The Aussie has fallen against the Yen, giving up the overnight session’s gains and the pair is now trading near the 83.50 handle and still moving jumpy.

A wide miss for Chinese PMI data has sent the Aussie tumbling in Asia markets; Manufacturing and Services PMIs both failed to match up with analyst expectations, and the market saw Manufacturing PMI come in at 50.3 versus the previous 51.3 and Services PMI drop to 54.4 following the previously reported figure of 55.3. The sudden decline in Manufacturing PMI sees the indicator barely holding onto positive territory, which doesn’t bode well for Australia’s largest trading partner, and traders have responded to the weakness by dumping the Aussie.

Australia doesn’t need the help from China right now, as economic data for the island country continues to middle in the face of unsustainable levels of household debt and restrained wage growth. The Reserve Bank of Australia (RBA) is stuck in a holding pattern on interest rates, awaiting any signs of improving economic growth, and the RBA has had to leave the door open for the possibility of future easing if things don’t begin to improve.

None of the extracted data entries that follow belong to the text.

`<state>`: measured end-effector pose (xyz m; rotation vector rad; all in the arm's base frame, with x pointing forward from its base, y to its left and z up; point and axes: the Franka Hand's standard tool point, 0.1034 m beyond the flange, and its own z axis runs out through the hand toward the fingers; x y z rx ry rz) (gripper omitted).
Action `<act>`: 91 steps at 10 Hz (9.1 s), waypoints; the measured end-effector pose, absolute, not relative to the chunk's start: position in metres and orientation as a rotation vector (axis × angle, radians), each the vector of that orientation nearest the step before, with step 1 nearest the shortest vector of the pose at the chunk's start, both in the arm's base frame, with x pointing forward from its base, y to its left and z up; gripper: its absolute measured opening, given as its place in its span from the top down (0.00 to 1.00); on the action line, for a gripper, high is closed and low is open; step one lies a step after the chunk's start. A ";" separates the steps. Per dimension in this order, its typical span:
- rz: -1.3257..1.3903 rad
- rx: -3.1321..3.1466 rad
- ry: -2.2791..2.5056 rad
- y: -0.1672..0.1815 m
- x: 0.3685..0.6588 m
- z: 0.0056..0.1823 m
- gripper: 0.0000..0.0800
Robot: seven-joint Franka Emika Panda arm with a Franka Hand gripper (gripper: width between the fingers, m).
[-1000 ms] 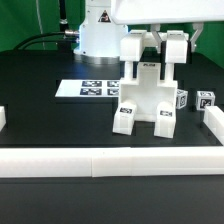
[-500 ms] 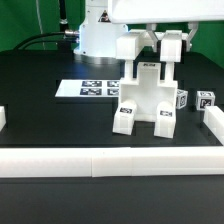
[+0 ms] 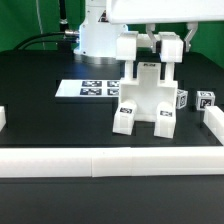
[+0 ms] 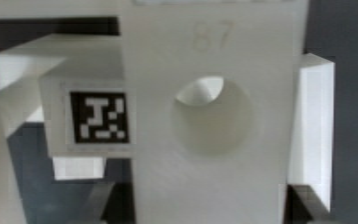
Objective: Assemble chair
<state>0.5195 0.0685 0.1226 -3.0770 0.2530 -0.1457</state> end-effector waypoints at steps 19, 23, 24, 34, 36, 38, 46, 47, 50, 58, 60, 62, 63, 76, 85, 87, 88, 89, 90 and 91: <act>-0.090 -3.100 0.280 0.059 0.536 0.076 0.64; -0.139 -3.098 0.272 0.064 0.563 0.077 0.64; -0.156 -3.095 0.281 0.068 0.572 0.077 0.64; -0.270 -3.064 0.410 0.084 0.623 0.076 0.64; -0.270 -3.064 0.410 0.084 0.623 0.076 0.52; -0.270 -3.064 0.410 0.084 0.623 0.076 0.35; -0.295 -3.056 0.367 0.086 0.621 0.097 0.19; -0.301 -3.060 0.356 0.081 0.620 0.098 0.19; -0.322 -3.058 0.353 0.082 0.619 0.096 0.19; -0.295 -3.082 0.351 0.078 0.621 0.067 0.19; -0.309 -3.098 0.297 0.068 0.622 0.057 0.19; -0.386 -3.100 0.256 0.060 0.631 0.059 0.19; -0.384 -3.104 0.231 0.059 0.631 0.060 0.19; 0.121 -2.960 0.462 0.052 0.553 0.142 0.19; 0.029 -2.951 0.495 0.070 0.498 0.131 0.19; -0.024 -2.964 0.457 0.074 0.487 0.127 0.19; -0.074 -2.996 0.311 0.070 0.468 0.120 0.19; -0.141 -3.012 0.039 0.056 0.466 0.116 0.19; -0.172 -2.999 -0.063 0.042 0.465 0.113 0.19; -0.143 -2.986 -0.019 0.044 0.463 0.112 0.19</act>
Offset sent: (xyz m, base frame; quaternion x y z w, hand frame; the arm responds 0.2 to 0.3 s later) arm 0.0000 0.0000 0.0000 0.0000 0.0000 0.0000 1.0000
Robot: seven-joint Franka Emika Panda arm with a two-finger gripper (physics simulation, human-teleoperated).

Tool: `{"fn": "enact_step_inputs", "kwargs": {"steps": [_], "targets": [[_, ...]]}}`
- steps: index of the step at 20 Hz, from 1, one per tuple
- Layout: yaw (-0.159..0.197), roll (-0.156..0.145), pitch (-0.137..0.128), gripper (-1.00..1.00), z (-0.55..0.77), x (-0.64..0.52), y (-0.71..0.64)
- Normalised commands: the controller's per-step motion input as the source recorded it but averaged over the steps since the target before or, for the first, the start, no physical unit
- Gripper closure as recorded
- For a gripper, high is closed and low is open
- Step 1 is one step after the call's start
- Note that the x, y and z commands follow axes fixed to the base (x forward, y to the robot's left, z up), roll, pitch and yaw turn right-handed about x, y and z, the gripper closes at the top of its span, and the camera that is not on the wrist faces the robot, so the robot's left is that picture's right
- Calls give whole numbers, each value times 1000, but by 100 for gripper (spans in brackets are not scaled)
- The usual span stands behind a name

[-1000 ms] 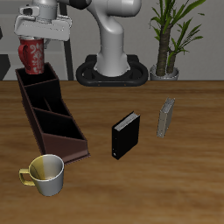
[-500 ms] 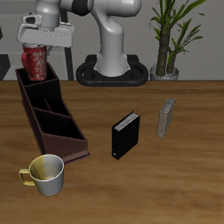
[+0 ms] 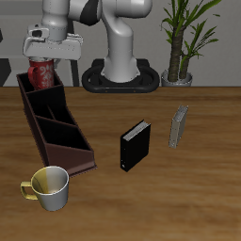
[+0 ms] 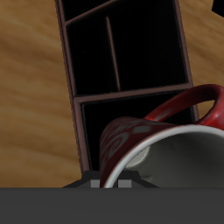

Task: Place the red mug into the right desk caddy's right compartment and place the yellow book into the right desk caddy's back compartment

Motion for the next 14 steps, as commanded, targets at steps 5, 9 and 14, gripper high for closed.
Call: {"fn": "enact_step_inputs", "kwargs": {"steps": [5,9,14], "targets": [[-23,-30,57,100,-274,21,-20],[-50,-62,103,100,-301,53,-74],[-57,-86,44,-100,-84,20,-75]]}}
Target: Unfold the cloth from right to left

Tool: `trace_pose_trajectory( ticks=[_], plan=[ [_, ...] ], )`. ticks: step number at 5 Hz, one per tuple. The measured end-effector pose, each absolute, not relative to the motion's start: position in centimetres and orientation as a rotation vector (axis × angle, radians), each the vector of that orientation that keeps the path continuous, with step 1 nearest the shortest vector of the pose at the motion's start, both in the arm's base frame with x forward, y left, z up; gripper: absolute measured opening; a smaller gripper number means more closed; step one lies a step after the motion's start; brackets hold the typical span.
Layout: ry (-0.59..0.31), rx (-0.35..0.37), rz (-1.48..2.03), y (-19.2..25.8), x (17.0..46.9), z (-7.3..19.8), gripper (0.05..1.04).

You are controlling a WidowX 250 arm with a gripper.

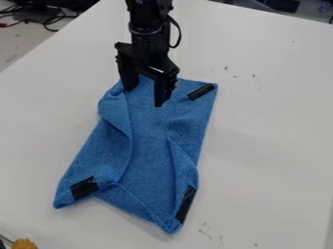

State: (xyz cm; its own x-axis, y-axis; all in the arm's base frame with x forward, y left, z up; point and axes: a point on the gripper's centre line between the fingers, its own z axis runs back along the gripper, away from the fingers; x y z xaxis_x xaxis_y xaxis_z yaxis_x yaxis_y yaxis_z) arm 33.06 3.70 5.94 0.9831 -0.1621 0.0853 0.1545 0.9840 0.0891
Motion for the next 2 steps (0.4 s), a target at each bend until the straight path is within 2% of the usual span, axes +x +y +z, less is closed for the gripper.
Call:
trace_pose_trajectory(
  ticks=[1, 2],
  plan=[
    [-0.061, 0.077, -0.155, 3.7, 32.6, 4.9, 1.001],
    [-0.050, 0.081, -0.113, 3.6, 30.6, 4.3, 1.001]
  ],
)
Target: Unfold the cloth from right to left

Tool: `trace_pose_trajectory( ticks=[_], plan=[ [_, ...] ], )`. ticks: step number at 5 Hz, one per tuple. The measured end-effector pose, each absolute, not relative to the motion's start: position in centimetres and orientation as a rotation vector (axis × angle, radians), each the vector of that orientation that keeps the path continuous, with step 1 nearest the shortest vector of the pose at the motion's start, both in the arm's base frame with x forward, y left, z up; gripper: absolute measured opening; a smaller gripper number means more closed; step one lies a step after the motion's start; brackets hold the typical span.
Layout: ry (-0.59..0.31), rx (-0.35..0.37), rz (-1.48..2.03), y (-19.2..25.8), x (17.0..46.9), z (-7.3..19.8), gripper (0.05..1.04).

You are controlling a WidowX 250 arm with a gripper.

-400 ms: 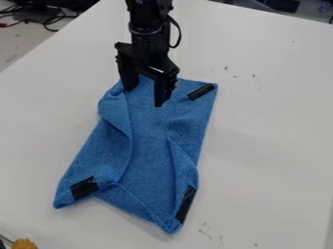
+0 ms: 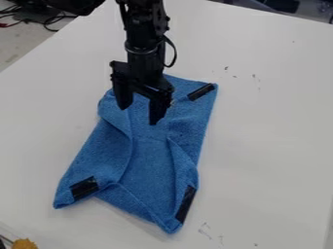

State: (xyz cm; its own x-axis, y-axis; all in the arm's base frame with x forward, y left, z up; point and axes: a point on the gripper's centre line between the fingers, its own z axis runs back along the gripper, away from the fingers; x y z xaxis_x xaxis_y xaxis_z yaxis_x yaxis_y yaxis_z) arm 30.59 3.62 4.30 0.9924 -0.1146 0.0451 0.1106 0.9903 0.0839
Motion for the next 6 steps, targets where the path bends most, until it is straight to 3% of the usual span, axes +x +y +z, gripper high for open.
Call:
trace_pose_trajectory(
  ticks=[2, 4, 6],
  plan=[
    [-0.097, 0.083, 0.040, 3.7, 24.6, 4.6, 1.001],
    [-0.079, 0.050, 0.103, 5.4, 19.8, 1.9, 1.001],
    [-0.109, 0.024, 0.115, 5.5, 19.3, 1.2, 0.946]
  ],
)
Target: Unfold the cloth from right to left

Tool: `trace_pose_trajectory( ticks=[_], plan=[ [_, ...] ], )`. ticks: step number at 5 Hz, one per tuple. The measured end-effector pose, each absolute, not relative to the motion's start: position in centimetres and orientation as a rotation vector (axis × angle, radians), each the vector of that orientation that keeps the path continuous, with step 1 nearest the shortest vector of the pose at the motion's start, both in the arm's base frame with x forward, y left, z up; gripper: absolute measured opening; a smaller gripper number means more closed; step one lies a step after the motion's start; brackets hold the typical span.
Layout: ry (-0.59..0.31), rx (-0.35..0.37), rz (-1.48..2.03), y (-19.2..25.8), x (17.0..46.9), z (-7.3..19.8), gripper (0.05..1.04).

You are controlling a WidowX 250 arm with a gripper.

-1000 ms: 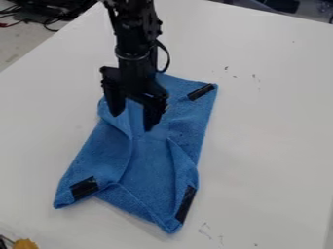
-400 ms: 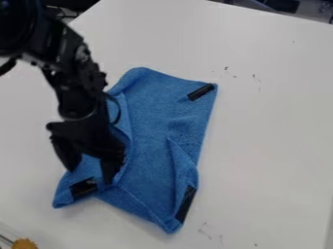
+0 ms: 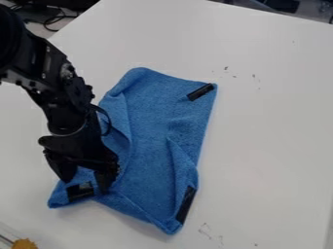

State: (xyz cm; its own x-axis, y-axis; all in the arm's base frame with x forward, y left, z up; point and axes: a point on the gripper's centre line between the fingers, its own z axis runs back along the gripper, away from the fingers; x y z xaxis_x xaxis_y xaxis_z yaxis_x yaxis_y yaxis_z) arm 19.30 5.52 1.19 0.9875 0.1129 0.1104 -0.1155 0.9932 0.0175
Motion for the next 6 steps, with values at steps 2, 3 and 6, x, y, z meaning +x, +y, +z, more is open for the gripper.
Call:
trace_pose_trajectory(
  ticks=[2, 3, 6],
  plan=[
    [-0.104, 0.033, 0.120, 5.6, 19.4, 1.2, 0.380],
    [-0.093, 0.035, 0.114, 5.5, 19.6, 1.2, 0.209],
    [-0.118, 0.135, 0.150, 5.8, 21.3, 7.0, 0.052]
  ],
)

The Yen also continues to show constrained growth, but the Bank of Japan *BOJ) finds themselves arguing from a much different position following months of continuous Yen strengthening; the Yen’s recent climb up the charts is threatening to undermine Japan’s meager growth, and the BOJ is running out of tools after weeks of repetitious attempts to talk markets down, and while the rhetoric seems to be having an effect in stopping the Yen’s climb, the Japanese currency remains at a precariously elevated position against the major blocs.

AUD/JPY Technicals

The pair is still decidedly bearish, trading far below the 200-day SMA and technical indicators stretching themselves thin showing oversold conditions, while H4 candles still show consecutively lower highs pressuring price into the current floor. Support is thinning at 83.27, with resistance mounting from 84.15 and 84.80.